Su Enana Mercedes (1899) podemos relacionarla con los enanos velazqueños y los seres deformes de Ribera. También se vincula con Manet, porque el globo es utilizado como espejo para recrear la estancia, incluyendo la ventana. Ofrece una visión de lo español a través del propio arte español, con cierto estilo virtuosístico o Belle Epoque.
En La merienda (1899) toma un tema de la vida cotidiana, pero no protagonizan la escena excursionistas urbanos: refleja un almuerzo popular. Muestra elementos naturales del campesino español, pero sin tópicos: no aparecen personajes con trajes típicos, sino pintados con sencillez, dignidad y naturalismo. Esta pieza se relaciona con Los borrachos de Velázquez, sobre todo el personaje frontal.
Su Mujer con mantilla, sin fecha, es una imagen convencional, pero no tópicamente romántica. La retratada lleva mantilla y abanico y viste tonos negros brillantes, pero se recorta sobre un paisaje crepuscular de orografía desnuda.

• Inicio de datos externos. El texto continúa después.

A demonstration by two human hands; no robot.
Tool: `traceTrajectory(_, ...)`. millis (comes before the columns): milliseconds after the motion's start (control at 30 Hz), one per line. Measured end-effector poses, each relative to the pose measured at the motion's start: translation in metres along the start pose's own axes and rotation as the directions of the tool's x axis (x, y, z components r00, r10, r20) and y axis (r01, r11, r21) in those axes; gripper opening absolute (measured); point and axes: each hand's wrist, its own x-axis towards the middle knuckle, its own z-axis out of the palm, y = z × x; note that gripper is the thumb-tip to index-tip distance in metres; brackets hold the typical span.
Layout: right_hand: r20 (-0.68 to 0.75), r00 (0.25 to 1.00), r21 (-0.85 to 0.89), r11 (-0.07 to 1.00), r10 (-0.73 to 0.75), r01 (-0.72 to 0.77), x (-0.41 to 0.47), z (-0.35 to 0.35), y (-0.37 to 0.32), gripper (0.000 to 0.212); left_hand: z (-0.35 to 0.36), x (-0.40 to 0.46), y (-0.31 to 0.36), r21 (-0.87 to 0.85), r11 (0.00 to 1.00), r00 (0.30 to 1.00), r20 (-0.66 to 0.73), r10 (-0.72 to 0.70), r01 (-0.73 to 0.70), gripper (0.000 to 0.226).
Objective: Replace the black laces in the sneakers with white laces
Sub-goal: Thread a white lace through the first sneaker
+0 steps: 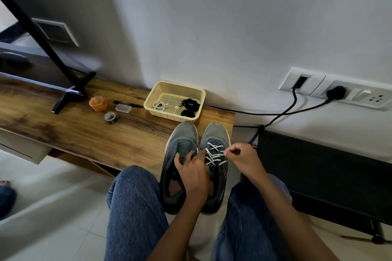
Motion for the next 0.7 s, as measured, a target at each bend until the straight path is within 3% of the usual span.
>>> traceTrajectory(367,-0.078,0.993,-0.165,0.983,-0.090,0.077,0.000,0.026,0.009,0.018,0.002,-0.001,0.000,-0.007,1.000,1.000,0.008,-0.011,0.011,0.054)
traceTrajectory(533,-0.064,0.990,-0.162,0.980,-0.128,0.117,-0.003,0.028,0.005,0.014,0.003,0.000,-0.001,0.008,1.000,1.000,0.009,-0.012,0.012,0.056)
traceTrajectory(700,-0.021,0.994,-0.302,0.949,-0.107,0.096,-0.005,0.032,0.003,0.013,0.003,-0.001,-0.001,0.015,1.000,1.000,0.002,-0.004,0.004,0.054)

Ofrece una curiosa sensualidad negra, entendiendo que la belleza y el sexo no solo tienen que desprender luminosidad radiante y salud, también una llama oscura.
Desde 1900 se produce una transformación en la obra de Zuloaga. Se disputó con Sorolla el Premio Internacional de París, que ganó el valenciano. Ambos representan la divergencia de modelos de España: blanca y negra.
En Alcalde de Torquemada (1905), retrató tres campesinos castellanos no típicos, con monumentalidad y carácter expresionista, a diferencia por ejemplo de Valeriano Domínguez Bécquer. Sus rasgos remiten al naturalismo de Ribera.
Gitana del loro (1906) destaca de nuevo por su sensualidad negra. El desnudo es muy atrevido por contemporáneo; alude a La maja desnuda, pero con una subrayada estilización y una interpretación poco convencional de la figura. Las zapatillas rojas de raso, como el abanico y la mantilla, añaden erotismo y muestra una morbosidad finisecular, no una sensualidad saludable.
En La Celestina recupera la memoria española y la figura de la alcahueta, a medio vestir frente al espejo y con un manto espectacular. El interior de la estancia recibe una radiación luminosa que aviva la sensualidad del desnudo. Prima el naturalismo (lo vemos en el rostro ajado y sufrido), pese a la estilización del cuerpo.